Exercise instructions: A precise copy of the data is required, with every picture left out.
== Supplied data ==
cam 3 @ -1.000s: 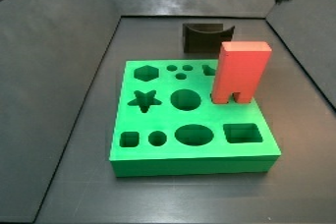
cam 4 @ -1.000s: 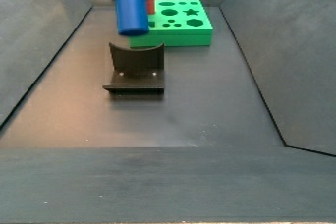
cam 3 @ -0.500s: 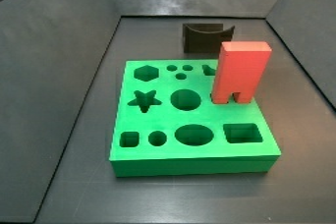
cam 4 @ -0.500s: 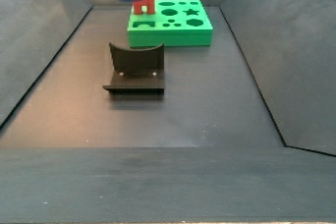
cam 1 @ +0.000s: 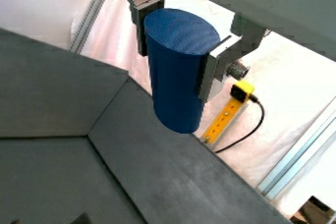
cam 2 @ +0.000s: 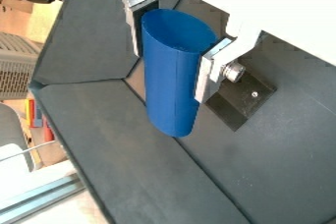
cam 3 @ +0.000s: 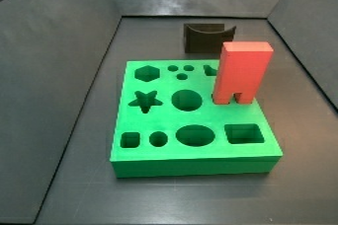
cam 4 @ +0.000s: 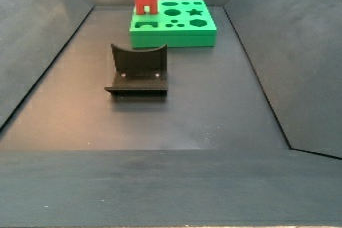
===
Written reply:
cam 3 @ -1.000s: 
cam 4 @ -1.000s: 
cam 3 @ -0.500s: 
cam 4 @ -0.500s: 
cam 1 @ +0.000s: 
cam 2 @ +0.000s: 
cam 3 @ +0.000s: 
cam 4 @ +0.000s: 

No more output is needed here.